— Exercise directions —
This exercise asks for the entries to be repeated exactly, without their images.

▬▬▬▬▬▬

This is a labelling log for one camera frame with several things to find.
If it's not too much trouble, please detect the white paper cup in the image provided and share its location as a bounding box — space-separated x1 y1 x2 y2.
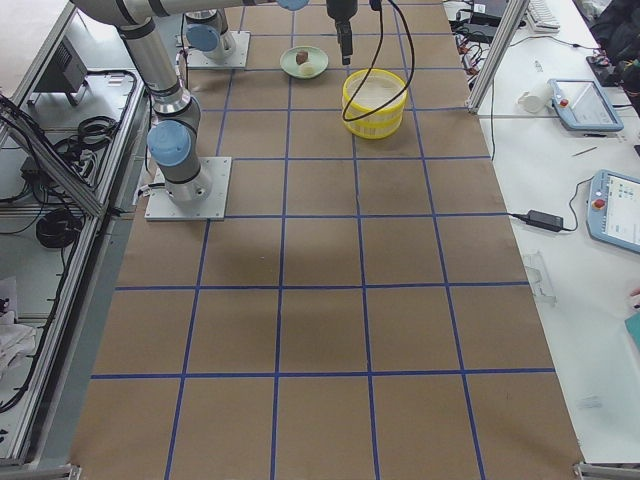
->
517 82 554 114

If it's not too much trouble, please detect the grey control box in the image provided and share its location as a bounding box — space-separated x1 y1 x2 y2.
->
34 37 88 106

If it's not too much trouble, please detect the far teach pendant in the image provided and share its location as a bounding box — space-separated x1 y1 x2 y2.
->
548 79 624 132

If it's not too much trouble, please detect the black power adapter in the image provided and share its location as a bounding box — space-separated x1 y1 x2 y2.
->
526 210 564 232

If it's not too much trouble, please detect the lower yellow steamer layer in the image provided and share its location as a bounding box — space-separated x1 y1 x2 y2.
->
343 112 403 140

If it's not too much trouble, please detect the yellow steamer layer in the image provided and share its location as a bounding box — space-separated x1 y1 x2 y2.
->
342 68 407 123
343 112 403 140

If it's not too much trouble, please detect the white bun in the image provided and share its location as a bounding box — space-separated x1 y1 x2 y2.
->
299 62 315 78

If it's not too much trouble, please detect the clear plastic holder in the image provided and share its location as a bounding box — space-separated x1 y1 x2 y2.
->
521 251 557 306

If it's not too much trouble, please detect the brown bun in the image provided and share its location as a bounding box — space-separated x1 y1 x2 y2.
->
295 50 309 65

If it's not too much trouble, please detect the teach pendant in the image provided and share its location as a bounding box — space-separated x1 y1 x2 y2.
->
548 79 624 132
586 170 640 253

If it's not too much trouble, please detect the aluminium frame post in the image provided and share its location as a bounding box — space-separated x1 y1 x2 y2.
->
467 0 529 114

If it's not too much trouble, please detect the near teach pendant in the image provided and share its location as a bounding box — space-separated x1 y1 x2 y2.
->
586 170 640 253

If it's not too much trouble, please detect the upper yellow steamer layer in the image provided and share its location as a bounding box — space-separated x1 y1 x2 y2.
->
342 68 407 123

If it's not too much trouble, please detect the brown paper table mat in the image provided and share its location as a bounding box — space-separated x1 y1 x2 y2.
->
71 1 580 479

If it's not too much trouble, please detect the pale green plate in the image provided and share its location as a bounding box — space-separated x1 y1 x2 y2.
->
280 46 329 80

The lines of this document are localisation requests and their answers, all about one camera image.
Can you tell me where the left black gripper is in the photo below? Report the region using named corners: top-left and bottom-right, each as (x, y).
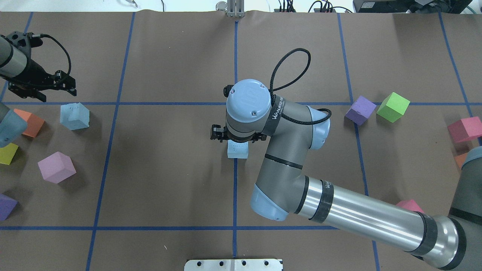
top-left (7, 32), bottom-right (77, 102)

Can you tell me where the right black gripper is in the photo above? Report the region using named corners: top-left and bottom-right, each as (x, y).
top-left (210, 125), bottom-right (267, 143)

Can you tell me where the light blue foam block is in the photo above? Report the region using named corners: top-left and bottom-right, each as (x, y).
top-left (59, 103), bottom-right (90, 131)
top-left (227, 140), bottom-right (249, 159)

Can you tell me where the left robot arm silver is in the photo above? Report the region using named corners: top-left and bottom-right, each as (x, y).
top-left (0, 31), bottom-right (77, 102)

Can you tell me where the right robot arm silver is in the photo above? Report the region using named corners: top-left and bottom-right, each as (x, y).
top-left (210, 79), bottom-right (482, 271)

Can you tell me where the orange foam block left side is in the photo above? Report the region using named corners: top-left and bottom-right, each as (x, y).
top-left (14, 108), bottom-right (44, 138)

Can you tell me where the orange foam block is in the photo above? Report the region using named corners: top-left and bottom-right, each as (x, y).
top-left (454, 153), bottom-right (468, 169)
top-left (14, 108), bottom-right (44, 138)

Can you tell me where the light pink foam block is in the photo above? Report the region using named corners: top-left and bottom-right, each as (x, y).
top-left (38, 152), bottom-right (77, 184)

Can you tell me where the yellow foam block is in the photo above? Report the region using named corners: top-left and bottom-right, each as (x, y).
top-left (0, 143), bottom-right (19, 165)

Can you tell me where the small metal cylinder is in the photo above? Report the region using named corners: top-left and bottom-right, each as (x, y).
top-left (215, 1), bottom-right (228, 11)

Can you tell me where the purple foam block left side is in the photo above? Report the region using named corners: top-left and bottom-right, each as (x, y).
top-left (0, 194), bottom-right (18, 221)

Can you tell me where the purple foam block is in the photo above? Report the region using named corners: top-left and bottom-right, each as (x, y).
top-left (345, 96), bottom-right (377, 126)
top-left (0, 194), bottom-right (18, 221)

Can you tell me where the purple foam block right side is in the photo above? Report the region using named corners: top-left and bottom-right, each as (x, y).
top-left (345, 96), bottom-right (377, 126)

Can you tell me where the green foam block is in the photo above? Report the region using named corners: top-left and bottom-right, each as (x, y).
top-left (377, 92), bottom-right (411, 123)

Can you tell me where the magenta foam block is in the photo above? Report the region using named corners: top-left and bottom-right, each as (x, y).
top-left (396, 199), bottom-right (425, 214)

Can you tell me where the orange foam block right side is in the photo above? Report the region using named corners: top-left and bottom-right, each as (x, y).
top-left (454, 153), bottom-right (468, 169)

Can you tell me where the aluminium frame post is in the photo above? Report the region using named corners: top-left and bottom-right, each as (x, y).
top-left (226, 0), bottom-right (246, 18)

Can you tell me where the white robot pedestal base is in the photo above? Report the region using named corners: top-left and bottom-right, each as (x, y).
top-left (184, 259), bottom-right (284, 271)

▬▬▬▬▬▬

— Your solution —
This is a labelling log for one camera frame with several things to find.
If it's not too much trouble, please detect the white paper cup in the image provided and share its location as a bounding box — space-separated x1 y1 x2 y2.
->
517 82 554 114

If it's not too much trouble, please detect the grey control box in the image provided and share its location as a bounding box — space-separated x1 y1 x2 y2.
->
34 37 88 106

If it's not too much trouble, please detect the far teach pendant in the image provided and share its location as a bounding box — space-separated x1 y1 x2 y2.
->
548 79 624 132

If it's not too much trouble, please detect the black power adapter in the image provided and share its location as a bounding box — space-separated x1 y1 x2 y2.
->
526 210 564 232

If it's not too much trouble, please detect the lower yellow steamer layer in the image provided and share its location as a bounding box — space-separated x1 y1 x2 y2.
->
343 112 403 140

If it's not too much trouble, please detect the yellow steamer layer in the image provided and share its location as a bounding box — space-separated x1 y1 x2 y2.
->
342 68 407 123
343 112 403 140

If it's not too much trouble, please detect the white bun in the image provided and share its location as a bounding box — space-separated x1 y1 x2 y2.
->
299 62 315 78

If it's not too much trouble, please detect the clear plastic holder in the image provided and share its location as a bounding box — space-separated x1 y1 x2 y2.
->
521 251 557 306

If it's not too much trouble, please detect the brown bun in the image provided and share its location as a bounding box — space-separated x1 y1 x2 y2.
->
295 50 309 65

If it's not too much trouble, please detect the teach pendant in the image provided and share its location as a bounding box — space-separated x1 y1 x2 y2.
->
548 79 624 132
586 170 640 253

If it's not too much trouble, please detect the aluminium frame post in the image provided and share its location as a bounding box — space-separated x1 y1 x2 y2.
->
467 0 529 114

If it's not too much trouble, please detect the near teach pendant in the image provided and share its location as a bounding box — space-separated x1 y1 x2 y2.
->
586 170 640 253

If it's not too much trouble, please detect the upper yellow steamer layer in the image provided and share its location as a bounding box — space-separated x1 y1 x2 y2.
->
342 68 407 123

If it's not too much trouble, please detect the brown paper table mat in the image provided and share its location as a bounding box — space-separated x1 y1 x2 y2.
->
71 1 580 479

If it's not too much trouble, please detect the pale green plate in the image provided and share its location as a bounding box — space-separated x1 y1 x2 y2.
->
280 46 329 80

The lines of this document are localisation requests and their answers, all about one camera image.
Can you tell me where the left black gripper is in the photo below? Report the region using named corners: top-left and bottom-right, each as (x, y).
top-left (7, 32), bottom-right (77, 102)

Can you tell me where the right black gripper is in the photo above? Report the region using named corners: top-left and bottom-right, each as (x, y).
top-left (210, 125), bottom-right (267, 143)

Can you tell me where the light blue foam block is in the photo above? Report the region using named corners: top-left and bottom-right, each as (x, y).
top-left (59, 103), bottom-right (90, 131)
top-left (227, 140), bottom-right (249, 159)

Can you tell me where the left robot arm silver is in the photo above? Report the region using named corners: top-left and bottom-right, each as (x, y).
top-left (0, 31), bottom-right (77, 102)

Can you tell me where the right robot arm silver is in the photo above? Report the region using named corners: top-left and bottom-right, each as (x, y).
top-left (210, 79), bottom-right (482, 271)

Can you tell me where the orange foam block left side is in the photo above? Report the region using named corners: top-left and bottom-right, each as (x, y).
top-left (14, 108), bottom-right (44, 138)

Can you tell me where the orange foam block is in the photo above? Report the region using named corners: top-left and bottom-right, each as (x, y).
top-left (454, 153), bottom-right (468, 169)
top-left (14, 108), bottom-right (44, 138)

Can you tell me where the light pink foam block is in the photo above? Report the region using named corners: top-left and bottom-right, each as (x, y).
top-left (38, 152), bottom-right (77, 184)

Can you tell me where the yellow foam block is in the photo above? Report the region using named corners: top-left and bottom-right, each as (x, y).
top-left (0, 143), bottom-right (19, 165)

Can you tell me where the small metal cylinder is in the photo above? Report the region using named corners: top-left and bottom-right, each as (x, y).
top-left (215, 1), bottom-right (228, 11)

Can you tell me where the purple foam block left side is in the photo above? Report the region using named corners: top-left and bottom-right, each as (x, y).
top-left (0, 194), bottom-right (18, 221)

Can you tell me where the purple foam block is in the photo above? Report the region using named corners: top-left and bottom-right, each as (x, y).
top-left (345, 96), bottom-right (377, 126)
top-left (0, 194), bottom-right (18, 221)

Can you tell me where the purple foam block right side is in the photo above? Report the region using named corners: top-left and bottom-right, each as (x, y).
top-left (345, 96), bottom-right (377, 126)

Can you tell me where the green foam block is in the photo above? Report the region using named corners: top-left and bottom-right, each as (x, y).
top-left (377, 92), bottom-right (411, 123)

Can you tell me where the magenta foam block is in the photo above? Report the region using named corners: top-left and bottom-right, each as (x, y).
top-left (396, 199), bottom-right (425, 214)

Can you tell me where the orange foam block right side is in the photo above? Report the region using named corners: top-left and bottom-right, each as (x, y).
top-left (454, 153), bottom-right (468, 169)

Can you tell me where the aluminium frame post is in the photo above? Report the region using named corners: top-left and bottom-right, each as (x, y).
top-left (226, 0), bottom-right (246, 18)

Can you tell me where the white robot pedestal base is in the photo above? Report the region using named corners: top-left and bottom-right, each as (x, y).
top-left (184, 259), bottom-right (284, 271)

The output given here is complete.